Post Webs - a Generic Model for Posting on the Web

The HTTP PUT and POST are required features when extending the Web to a fully collaborative tool with features like remote authoring, annotations, update of data bases etc. Many Web applications are currently capable of transferring data from HTML forms to a HTTP server. However, form data is typically small amounts of text based data, and a more generic mechanism is needed for transmitting an arbitrary data object to any kind of remote server. This document describes how this functionality can be provided by the "Post Web" model and how this model interacts with the user, the application, and the W3C Sample Code Library. One of the advantages of this model is that it does not require any modification, neither to the HTTP/1.0 specification nor to the HTML form definition.

What is a Post Web?

A "Post Web" is used as an abstraction mechanism for enabling the user to perform multiple operations (methods) on a data object rendered in multiple representations determined for multiple destinations. This may seem complicated but the Post Web is in fact a very simple model as will become clear in the following sections. The purpose of the Post Web is to take a set of common situations from the world of email and news; merge it with the features of HTTP, and put the result into the Web model. This leads to the following set of requirements:

A post operation can involve one source and a multiple number of destinations.
The source can either be a URL referencing a local or a remote data object, or it can be any object internally managed by the application, for example a memory buffer containing a document created by the user.
Any of the destinations can be a URL referencing either a local or a remote data object. The object may or may not exist by the time the posting is initiated.
The model must not be limited to use HTTP but should be a generic mechanism for any kind of access scheme supported by the Web model.
The model must provide possibility for data format conversion from one media type to another on the fly when the data object is moved from the source to one or more of the destinations.
The user must be able to specify a relation between a source and any of the destinations, for example "Written by". This is equivalent to the "<LINK>" element in HTML and the "Link:" header in HTTP and is used to incorporate semantics into the Web topology.
It must be possible to specify individual operations used for each destination where an operation can be any non-idempotent operation (or method) defined by HTTP/1.0. For example, if three destinations are specified then one can use PUT, another POST, and the third can use LINK. In the following, post written in lower case refers to any non-idempotent HTTP method whereas POST written in uppercase refers to a specific HTTP method.
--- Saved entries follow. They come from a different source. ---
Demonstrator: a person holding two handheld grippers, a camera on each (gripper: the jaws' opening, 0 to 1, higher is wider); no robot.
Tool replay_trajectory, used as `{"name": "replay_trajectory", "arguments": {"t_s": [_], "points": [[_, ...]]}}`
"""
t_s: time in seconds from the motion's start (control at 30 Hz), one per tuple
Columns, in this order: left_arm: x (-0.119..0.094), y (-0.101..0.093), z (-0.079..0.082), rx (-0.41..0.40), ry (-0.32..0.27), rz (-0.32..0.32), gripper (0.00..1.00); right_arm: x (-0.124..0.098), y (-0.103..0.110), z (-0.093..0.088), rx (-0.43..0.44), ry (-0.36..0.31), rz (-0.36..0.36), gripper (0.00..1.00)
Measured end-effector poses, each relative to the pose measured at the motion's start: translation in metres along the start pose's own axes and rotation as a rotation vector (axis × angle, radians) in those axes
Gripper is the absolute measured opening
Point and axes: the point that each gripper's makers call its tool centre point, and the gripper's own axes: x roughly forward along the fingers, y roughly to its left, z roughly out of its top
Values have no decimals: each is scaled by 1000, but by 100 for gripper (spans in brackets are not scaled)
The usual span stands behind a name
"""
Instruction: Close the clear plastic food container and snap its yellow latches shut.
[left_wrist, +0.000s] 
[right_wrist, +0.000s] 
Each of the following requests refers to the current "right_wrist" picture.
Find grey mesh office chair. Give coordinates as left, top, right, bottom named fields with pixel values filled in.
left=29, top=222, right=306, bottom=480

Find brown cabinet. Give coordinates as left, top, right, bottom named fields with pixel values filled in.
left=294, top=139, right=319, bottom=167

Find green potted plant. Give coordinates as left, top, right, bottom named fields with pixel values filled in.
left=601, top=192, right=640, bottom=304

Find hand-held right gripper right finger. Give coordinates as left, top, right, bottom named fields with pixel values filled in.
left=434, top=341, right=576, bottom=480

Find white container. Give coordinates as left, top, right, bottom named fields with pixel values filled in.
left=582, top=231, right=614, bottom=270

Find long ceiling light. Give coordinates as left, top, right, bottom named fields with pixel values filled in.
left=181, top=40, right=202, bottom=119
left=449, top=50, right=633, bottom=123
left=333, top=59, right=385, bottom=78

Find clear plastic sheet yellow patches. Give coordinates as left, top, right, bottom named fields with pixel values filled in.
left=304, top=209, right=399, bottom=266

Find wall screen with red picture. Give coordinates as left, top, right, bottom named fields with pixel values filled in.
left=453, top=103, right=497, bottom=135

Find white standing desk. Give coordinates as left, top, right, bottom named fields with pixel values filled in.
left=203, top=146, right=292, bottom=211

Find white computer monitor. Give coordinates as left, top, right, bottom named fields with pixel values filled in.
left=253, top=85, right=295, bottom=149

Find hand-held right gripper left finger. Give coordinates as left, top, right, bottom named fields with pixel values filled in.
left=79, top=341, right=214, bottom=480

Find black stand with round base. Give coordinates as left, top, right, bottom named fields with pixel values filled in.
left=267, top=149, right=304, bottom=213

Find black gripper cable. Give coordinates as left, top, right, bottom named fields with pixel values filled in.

The Post Web model provides a homogeneous interface to a post operation regardless of the destination, the specific method, and the data format used. It describes the full operation from defining the source and destinations to actually transfer the data over the network. This process involves there players: the user, the application, and the W3C Sample Code Library. Each of these uses the Post Web model but on different levels of abstraction:

The user: To the user, the Post Web is a way of defining a source object and one or more destinations to where the object is to be posted. The model allows the user to describe relations between the source and any of the destinations and also what method should be used.
The application: To the application, the Post Web is a set of bindings between a source and any of the destinations describing a request for changing the current Web topology. A binding is described by the link itself, a link relation, the method (operation) to be performed, and if any data format conversion has to be performed.
The Library: The Library interprets the Post Web as a set of related requests specifying the access scheme, the operation to be done, the data flow between them, and the data formats in this data flow.

The following paragraphs describe the three layers of abstraction, how they are interconnected and thus defining the Post Web model.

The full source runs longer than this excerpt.